Task goal: Wherever a line of the listing holds the string "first", copy that line.

(Beginning of Data block)

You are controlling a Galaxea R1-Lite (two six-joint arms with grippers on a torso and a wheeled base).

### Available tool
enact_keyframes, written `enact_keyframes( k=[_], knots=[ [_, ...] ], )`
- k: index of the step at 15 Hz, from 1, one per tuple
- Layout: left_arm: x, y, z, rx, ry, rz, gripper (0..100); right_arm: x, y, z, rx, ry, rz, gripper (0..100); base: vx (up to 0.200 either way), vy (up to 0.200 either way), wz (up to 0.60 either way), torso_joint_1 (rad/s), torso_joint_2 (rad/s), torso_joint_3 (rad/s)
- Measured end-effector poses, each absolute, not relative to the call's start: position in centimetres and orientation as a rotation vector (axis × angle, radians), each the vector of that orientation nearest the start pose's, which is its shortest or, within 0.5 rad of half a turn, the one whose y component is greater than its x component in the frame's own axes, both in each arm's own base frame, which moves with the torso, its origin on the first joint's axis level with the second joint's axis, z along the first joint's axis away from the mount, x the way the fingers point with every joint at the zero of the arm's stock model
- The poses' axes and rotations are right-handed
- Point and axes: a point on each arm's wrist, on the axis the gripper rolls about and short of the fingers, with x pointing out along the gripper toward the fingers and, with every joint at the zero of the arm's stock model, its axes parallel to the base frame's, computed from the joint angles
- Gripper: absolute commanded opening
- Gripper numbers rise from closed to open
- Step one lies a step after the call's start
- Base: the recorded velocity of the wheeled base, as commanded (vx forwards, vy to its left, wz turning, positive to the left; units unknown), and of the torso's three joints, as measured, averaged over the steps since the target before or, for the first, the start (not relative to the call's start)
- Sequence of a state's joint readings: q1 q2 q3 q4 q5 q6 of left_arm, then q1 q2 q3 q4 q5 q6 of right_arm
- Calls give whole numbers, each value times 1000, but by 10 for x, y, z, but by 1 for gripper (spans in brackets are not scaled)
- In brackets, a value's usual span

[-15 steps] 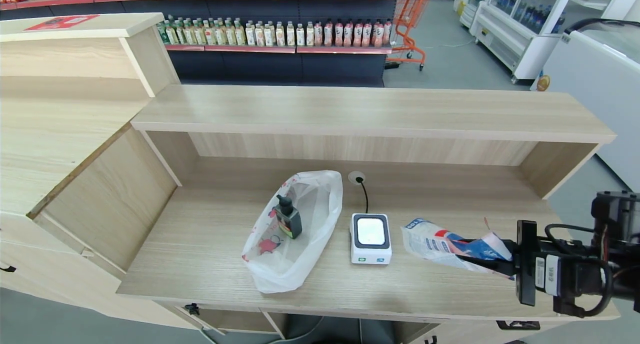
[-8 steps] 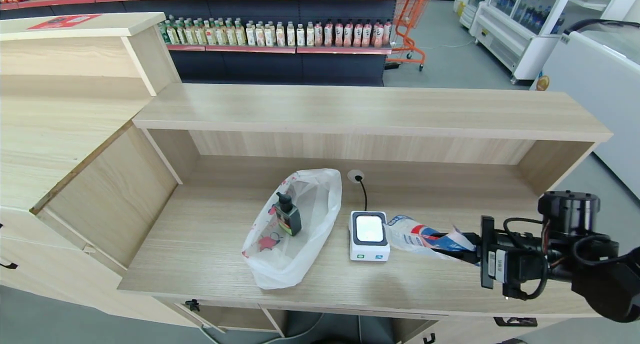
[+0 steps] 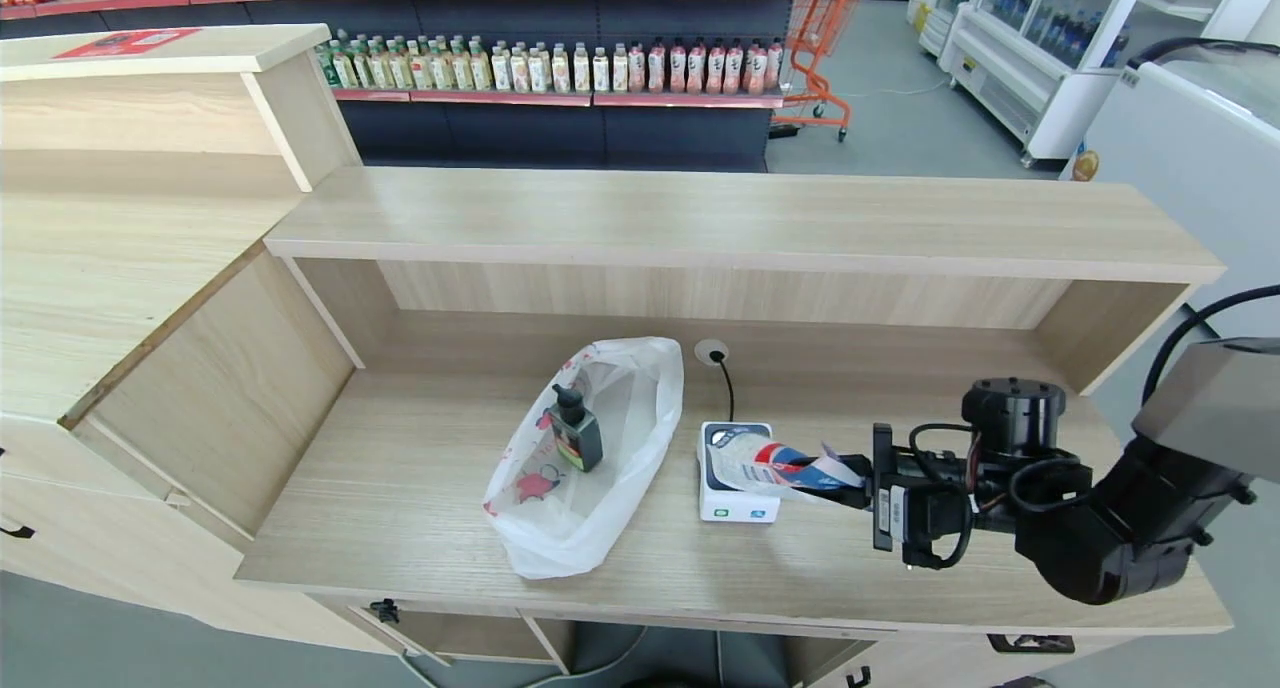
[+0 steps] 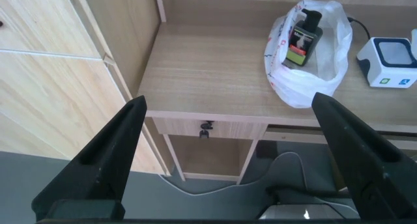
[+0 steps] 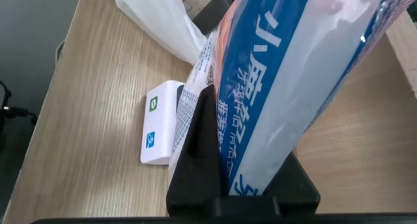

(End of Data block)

Task solution:
- Measured end-effector poses, each absolute, not relative to the call's start: position in centimetres and orientation as a rotation vector (axis × angle, radians), each the vector of that orientation nearest the start pose's, which is its shortest or, within 0.5 rad of half a turn, the one whose y component is greater than its x component in the frame's own axes, both in each arm's own base frame, which moves with the torso, its origin on the first joint's axis level with the second joint's axis, z along the first joint's axis away from the mount, x the way the fingers point with every joint at the zero of the arm's stock model
- Base: the recorded velocity of the wheeled base, as commanded (vx forwards, vy to its left, wz turning, positive to the left; units unknown), and of the torso's three joints, as measured, averaged over the steps since the target before or, for the first, the start (not relative to the call's start)

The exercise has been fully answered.